-- Opening Marker --

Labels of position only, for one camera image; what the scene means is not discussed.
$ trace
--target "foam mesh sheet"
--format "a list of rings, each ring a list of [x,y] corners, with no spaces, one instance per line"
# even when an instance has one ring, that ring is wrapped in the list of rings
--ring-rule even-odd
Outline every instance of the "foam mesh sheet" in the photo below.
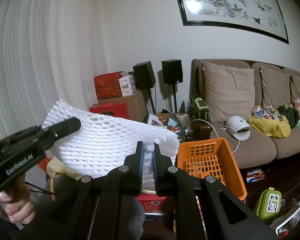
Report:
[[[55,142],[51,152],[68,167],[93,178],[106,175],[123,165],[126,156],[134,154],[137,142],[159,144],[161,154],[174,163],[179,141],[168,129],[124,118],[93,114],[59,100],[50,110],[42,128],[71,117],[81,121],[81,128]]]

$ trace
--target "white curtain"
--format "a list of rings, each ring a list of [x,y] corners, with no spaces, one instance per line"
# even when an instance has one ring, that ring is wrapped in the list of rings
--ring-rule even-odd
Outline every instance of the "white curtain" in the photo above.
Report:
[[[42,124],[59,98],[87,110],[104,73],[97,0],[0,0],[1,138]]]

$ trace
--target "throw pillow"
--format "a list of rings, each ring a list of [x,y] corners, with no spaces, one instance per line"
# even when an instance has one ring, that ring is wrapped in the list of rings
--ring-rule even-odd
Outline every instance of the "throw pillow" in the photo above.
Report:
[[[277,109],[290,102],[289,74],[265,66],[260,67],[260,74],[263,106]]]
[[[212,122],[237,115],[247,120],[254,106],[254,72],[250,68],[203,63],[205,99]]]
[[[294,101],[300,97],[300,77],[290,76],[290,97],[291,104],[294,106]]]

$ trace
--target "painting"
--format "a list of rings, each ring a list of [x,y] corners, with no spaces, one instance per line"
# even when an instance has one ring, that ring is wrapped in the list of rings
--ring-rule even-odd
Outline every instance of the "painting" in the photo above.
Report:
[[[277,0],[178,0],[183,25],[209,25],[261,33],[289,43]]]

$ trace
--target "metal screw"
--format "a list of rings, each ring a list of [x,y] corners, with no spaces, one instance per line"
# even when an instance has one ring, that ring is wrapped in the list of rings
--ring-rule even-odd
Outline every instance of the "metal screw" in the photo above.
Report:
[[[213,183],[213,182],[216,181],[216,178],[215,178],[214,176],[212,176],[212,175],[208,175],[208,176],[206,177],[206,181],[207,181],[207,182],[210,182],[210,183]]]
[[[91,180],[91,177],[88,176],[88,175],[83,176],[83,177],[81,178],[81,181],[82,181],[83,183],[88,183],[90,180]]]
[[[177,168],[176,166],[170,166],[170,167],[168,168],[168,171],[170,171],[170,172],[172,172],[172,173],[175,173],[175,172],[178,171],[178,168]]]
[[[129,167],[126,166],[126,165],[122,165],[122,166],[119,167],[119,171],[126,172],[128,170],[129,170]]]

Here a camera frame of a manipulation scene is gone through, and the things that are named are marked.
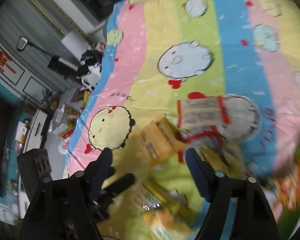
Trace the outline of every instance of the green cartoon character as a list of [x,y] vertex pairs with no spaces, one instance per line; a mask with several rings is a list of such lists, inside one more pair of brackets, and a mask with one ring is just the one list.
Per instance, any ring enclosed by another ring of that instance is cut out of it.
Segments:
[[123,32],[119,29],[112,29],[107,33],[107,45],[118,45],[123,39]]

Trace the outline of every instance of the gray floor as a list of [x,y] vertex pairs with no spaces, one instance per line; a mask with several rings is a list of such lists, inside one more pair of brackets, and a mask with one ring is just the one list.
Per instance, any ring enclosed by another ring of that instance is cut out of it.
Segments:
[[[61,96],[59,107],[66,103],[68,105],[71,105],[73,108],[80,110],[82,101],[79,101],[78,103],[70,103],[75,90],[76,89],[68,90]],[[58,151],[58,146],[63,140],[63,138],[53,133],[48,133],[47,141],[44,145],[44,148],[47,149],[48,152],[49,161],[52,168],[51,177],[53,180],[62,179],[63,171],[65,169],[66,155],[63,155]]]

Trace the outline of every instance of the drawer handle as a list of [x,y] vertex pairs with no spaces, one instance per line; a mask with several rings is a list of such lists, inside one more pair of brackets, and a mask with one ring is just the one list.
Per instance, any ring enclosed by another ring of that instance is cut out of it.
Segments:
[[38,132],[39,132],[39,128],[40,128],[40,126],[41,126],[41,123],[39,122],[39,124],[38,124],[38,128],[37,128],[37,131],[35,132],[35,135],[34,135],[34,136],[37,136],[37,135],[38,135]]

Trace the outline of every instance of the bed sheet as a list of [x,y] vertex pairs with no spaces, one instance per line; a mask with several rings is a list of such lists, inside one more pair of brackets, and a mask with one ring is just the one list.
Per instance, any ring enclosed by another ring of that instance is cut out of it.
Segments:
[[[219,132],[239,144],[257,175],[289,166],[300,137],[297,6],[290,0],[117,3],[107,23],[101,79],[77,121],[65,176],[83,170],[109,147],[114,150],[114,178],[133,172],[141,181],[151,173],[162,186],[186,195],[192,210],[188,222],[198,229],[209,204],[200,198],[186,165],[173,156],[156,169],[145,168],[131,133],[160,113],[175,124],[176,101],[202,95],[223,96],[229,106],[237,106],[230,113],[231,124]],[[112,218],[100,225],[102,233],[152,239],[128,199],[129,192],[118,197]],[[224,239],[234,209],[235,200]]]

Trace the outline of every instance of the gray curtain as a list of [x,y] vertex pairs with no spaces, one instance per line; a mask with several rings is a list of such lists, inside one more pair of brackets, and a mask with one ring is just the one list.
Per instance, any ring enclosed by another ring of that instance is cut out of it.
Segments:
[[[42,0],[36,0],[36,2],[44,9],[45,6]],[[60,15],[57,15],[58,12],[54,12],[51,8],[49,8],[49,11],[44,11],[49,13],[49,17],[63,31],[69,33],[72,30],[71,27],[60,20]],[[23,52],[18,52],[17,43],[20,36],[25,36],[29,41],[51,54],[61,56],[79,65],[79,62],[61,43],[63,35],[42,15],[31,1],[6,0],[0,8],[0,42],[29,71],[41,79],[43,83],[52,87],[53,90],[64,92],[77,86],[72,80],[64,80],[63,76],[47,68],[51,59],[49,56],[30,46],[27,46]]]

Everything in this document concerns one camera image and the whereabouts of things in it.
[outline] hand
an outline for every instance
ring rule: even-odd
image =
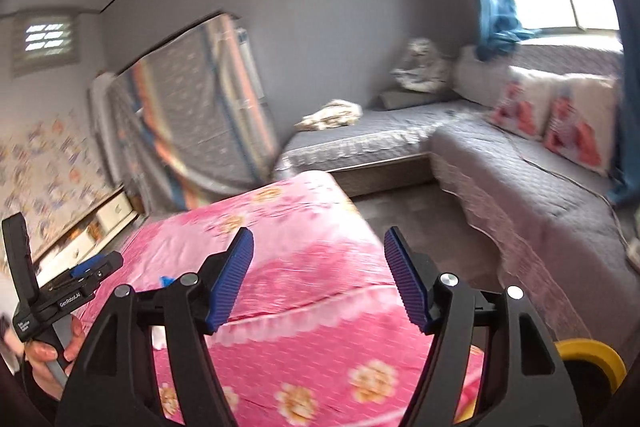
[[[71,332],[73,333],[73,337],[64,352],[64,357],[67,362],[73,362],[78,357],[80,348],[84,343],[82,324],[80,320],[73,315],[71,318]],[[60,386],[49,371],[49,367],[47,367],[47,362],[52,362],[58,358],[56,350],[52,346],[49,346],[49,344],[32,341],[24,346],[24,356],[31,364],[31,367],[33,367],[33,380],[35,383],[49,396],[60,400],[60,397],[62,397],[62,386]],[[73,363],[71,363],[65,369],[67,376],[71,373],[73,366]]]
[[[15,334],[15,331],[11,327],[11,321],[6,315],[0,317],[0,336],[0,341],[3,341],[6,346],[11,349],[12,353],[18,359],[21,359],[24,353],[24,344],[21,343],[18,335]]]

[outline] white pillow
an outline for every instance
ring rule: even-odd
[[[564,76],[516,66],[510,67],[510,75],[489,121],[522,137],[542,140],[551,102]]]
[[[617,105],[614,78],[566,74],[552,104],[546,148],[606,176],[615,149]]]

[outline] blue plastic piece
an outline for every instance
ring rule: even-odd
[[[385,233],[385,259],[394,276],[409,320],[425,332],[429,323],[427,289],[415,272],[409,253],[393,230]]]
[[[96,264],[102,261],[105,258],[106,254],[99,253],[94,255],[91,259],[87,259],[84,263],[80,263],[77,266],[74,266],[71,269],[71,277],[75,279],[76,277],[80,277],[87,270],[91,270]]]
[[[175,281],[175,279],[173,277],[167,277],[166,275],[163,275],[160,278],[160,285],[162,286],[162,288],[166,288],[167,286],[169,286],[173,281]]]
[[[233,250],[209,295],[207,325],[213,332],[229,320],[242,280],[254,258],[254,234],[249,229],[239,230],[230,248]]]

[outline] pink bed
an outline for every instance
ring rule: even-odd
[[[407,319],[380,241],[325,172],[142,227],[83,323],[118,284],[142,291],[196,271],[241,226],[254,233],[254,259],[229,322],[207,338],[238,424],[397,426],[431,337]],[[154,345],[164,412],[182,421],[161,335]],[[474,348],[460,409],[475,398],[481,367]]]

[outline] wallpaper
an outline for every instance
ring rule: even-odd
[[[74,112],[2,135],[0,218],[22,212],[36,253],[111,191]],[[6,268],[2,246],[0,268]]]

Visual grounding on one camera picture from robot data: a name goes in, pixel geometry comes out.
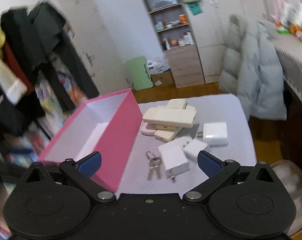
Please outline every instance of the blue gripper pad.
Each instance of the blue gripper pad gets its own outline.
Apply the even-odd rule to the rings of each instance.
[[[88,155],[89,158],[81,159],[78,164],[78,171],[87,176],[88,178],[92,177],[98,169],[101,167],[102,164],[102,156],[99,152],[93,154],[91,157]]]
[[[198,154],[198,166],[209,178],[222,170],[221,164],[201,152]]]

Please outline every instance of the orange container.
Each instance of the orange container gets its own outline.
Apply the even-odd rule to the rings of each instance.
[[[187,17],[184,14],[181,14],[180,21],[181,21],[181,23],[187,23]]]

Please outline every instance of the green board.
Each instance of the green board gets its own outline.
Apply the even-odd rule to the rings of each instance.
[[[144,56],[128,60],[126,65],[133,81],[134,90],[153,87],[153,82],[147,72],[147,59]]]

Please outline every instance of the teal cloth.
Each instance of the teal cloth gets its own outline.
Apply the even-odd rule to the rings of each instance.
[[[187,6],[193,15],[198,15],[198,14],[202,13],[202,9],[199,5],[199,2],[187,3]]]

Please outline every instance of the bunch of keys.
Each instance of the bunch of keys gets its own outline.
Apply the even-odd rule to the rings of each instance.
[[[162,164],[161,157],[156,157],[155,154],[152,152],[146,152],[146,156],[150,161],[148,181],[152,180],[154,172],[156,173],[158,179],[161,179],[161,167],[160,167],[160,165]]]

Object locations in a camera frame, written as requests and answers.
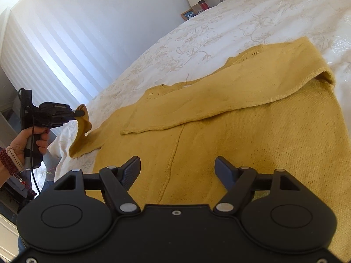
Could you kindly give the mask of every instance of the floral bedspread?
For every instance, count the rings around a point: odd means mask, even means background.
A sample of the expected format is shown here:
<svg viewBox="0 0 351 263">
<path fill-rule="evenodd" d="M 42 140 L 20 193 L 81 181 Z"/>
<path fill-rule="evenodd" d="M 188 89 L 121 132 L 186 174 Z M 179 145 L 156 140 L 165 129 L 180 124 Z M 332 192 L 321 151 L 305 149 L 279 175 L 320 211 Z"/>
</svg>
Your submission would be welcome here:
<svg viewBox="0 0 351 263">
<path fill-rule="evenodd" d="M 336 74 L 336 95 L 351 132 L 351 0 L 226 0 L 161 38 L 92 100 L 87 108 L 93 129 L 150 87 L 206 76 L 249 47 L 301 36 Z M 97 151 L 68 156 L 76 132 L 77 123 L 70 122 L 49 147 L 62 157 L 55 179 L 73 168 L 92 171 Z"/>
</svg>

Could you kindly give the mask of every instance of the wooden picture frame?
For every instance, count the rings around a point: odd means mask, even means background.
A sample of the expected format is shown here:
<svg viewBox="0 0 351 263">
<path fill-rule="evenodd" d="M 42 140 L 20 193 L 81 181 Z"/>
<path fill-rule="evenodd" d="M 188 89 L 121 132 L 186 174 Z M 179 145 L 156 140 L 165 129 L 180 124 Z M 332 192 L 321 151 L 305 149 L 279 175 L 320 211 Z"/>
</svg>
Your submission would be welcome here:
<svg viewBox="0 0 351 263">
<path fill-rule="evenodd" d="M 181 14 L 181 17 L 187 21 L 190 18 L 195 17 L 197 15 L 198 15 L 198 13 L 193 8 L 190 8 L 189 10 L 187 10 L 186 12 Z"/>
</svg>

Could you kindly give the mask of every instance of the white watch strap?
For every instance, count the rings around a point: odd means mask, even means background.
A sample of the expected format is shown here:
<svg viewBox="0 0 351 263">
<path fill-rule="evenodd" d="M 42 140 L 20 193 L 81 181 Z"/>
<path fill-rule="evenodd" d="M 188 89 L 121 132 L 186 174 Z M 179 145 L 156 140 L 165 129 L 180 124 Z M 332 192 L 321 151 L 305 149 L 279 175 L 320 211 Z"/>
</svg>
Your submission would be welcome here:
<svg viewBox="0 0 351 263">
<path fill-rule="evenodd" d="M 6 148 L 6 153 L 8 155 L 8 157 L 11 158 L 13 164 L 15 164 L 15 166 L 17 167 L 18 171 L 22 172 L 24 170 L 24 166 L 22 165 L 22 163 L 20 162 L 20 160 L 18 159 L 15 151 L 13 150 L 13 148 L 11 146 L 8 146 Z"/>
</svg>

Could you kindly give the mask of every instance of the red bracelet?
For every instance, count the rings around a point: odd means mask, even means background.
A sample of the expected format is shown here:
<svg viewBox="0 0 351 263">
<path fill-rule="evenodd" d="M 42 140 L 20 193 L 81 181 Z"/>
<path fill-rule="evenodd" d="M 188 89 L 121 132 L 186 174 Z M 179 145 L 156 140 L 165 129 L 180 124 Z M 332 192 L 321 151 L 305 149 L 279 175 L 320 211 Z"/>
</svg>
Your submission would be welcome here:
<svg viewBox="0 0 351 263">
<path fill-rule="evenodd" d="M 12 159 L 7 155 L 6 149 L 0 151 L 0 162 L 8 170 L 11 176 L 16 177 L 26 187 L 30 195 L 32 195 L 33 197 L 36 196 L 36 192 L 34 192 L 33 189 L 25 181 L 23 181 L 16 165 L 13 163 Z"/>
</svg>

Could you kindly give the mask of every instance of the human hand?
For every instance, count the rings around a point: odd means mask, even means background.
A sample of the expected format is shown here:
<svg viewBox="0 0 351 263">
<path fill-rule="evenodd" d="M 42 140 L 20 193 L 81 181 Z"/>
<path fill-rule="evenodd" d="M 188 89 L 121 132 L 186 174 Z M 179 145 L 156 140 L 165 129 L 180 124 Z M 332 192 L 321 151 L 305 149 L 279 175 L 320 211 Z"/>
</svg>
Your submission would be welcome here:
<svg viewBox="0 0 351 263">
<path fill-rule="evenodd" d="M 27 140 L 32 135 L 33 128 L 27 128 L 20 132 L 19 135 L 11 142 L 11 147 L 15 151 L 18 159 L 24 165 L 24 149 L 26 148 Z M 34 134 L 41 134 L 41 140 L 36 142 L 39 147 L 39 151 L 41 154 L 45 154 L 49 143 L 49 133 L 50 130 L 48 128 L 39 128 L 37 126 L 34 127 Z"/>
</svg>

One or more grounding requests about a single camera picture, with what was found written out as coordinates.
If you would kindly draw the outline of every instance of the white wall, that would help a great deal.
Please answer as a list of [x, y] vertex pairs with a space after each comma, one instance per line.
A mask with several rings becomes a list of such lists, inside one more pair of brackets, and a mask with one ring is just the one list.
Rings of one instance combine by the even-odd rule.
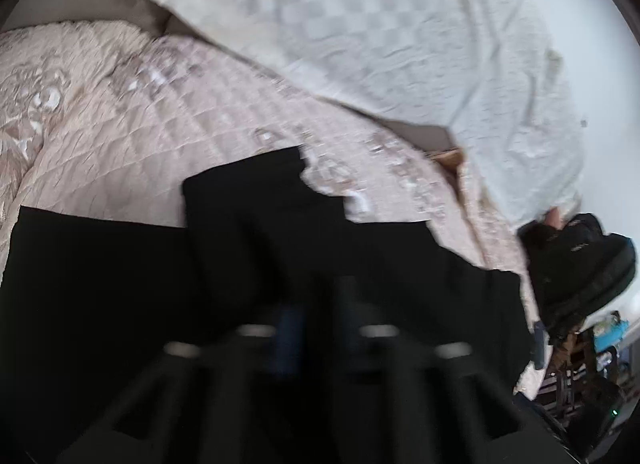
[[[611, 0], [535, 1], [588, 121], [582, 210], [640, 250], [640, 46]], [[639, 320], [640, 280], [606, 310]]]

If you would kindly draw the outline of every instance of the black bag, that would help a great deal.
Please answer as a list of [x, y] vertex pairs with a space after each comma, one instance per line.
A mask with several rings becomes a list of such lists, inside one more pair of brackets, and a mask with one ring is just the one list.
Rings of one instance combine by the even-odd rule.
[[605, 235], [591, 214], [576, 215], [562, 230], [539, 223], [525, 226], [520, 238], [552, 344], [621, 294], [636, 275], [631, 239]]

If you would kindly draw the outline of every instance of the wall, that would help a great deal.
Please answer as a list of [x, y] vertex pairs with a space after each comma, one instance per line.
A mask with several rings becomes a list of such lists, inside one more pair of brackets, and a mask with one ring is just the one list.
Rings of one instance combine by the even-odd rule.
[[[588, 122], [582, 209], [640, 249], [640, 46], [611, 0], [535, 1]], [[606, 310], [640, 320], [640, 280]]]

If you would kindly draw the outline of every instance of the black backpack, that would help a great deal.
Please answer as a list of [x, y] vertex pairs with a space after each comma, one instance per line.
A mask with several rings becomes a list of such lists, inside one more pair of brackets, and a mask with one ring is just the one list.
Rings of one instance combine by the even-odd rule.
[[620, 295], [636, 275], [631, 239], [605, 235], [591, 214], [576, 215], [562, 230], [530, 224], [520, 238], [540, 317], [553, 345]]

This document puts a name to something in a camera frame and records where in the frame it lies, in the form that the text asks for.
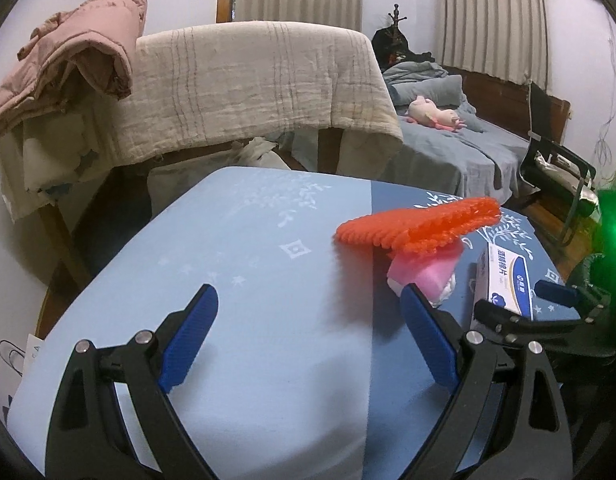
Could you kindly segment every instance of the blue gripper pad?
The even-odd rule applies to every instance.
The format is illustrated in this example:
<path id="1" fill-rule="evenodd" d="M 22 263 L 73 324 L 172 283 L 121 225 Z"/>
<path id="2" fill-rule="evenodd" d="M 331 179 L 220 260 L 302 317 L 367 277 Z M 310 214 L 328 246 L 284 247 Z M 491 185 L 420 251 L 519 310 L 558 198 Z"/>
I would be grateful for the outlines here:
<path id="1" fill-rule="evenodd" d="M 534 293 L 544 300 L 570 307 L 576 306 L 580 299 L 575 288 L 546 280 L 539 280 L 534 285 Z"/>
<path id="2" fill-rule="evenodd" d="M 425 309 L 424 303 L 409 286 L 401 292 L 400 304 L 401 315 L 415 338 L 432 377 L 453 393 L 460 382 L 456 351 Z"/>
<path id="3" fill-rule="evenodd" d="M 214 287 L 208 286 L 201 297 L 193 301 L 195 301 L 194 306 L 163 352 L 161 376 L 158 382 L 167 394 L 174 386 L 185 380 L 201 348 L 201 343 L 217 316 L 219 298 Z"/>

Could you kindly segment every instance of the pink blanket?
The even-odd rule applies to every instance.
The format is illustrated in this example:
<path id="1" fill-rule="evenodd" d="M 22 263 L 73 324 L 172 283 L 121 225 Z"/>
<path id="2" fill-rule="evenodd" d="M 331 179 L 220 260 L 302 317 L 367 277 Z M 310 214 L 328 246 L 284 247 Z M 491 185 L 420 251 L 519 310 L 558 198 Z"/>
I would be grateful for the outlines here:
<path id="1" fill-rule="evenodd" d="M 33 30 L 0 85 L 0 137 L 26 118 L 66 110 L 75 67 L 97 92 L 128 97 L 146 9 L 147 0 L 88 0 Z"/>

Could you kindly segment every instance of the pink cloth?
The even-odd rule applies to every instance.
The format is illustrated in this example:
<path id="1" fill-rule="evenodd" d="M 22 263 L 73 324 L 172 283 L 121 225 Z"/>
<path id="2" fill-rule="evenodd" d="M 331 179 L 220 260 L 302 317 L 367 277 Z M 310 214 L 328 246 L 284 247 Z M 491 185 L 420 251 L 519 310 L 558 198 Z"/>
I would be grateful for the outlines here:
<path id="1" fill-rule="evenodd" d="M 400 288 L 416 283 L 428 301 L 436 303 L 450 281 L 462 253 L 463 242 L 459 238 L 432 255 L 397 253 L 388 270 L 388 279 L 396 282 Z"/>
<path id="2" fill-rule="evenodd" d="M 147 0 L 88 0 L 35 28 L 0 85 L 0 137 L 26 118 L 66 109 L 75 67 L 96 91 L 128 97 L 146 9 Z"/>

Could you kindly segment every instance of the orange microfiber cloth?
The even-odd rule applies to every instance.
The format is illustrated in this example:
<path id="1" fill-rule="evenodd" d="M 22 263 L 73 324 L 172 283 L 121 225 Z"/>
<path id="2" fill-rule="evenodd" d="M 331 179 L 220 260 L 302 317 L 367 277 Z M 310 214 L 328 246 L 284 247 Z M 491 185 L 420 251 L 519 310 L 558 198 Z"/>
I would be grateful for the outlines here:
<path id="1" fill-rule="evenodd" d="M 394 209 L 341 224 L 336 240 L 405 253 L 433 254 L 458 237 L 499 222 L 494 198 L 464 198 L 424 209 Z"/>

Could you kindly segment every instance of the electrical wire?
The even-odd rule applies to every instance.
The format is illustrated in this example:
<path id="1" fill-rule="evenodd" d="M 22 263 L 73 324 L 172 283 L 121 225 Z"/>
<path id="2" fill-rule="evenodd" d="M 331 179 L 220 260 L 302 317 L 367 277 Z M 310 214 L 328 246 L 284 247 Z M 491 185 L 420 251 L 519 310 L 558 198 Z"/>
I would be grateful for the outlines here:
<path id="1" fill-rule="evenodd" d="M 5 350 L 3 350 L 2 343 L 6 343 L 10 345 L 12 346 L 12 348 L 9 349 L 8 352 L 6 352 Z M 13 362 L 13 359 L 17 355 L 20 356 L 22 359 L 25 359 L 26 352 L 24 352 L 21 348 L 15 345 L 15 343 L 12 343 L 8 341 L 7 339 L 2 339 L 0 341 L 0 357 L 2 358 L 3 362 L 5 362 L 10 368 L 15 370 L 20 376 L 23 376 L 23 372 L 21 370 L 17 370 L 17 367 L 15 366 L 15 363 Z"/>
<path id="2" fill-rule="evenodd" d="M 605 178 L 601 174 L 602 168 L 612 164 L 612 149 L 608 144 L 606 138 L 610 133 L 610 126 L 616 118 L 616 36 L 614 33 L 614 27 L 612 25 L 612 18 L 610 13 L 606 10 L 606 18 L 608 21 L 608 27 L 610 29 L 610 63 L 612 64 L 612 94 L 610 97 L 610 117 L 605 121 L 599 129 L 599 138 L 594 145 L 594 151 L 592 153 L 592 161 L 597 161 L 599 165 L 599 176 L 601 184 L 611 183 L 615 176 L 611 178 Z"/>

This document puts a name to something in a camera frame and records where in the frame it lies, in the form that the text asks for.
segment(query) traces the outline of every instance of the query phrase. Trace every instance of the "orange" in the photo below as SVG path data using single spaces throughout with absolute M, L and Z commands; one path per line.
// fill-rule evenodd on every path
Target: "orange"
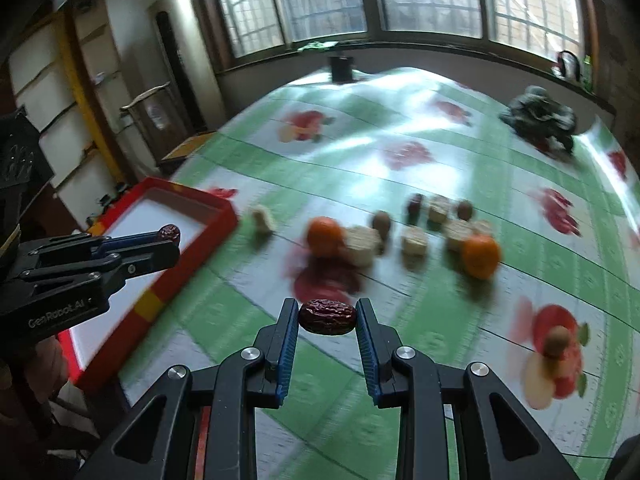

-- Closing Marker --

* EXERCISE REQUIREMENTS *
Looking through the records, copy out every line in which the word "written" is found.

* RESULT FOR THIS TASK *
Object locations in a camera frame, written as requests and answers.
One or more grounding requests about a single camera picture, with what was found written out as coordinates.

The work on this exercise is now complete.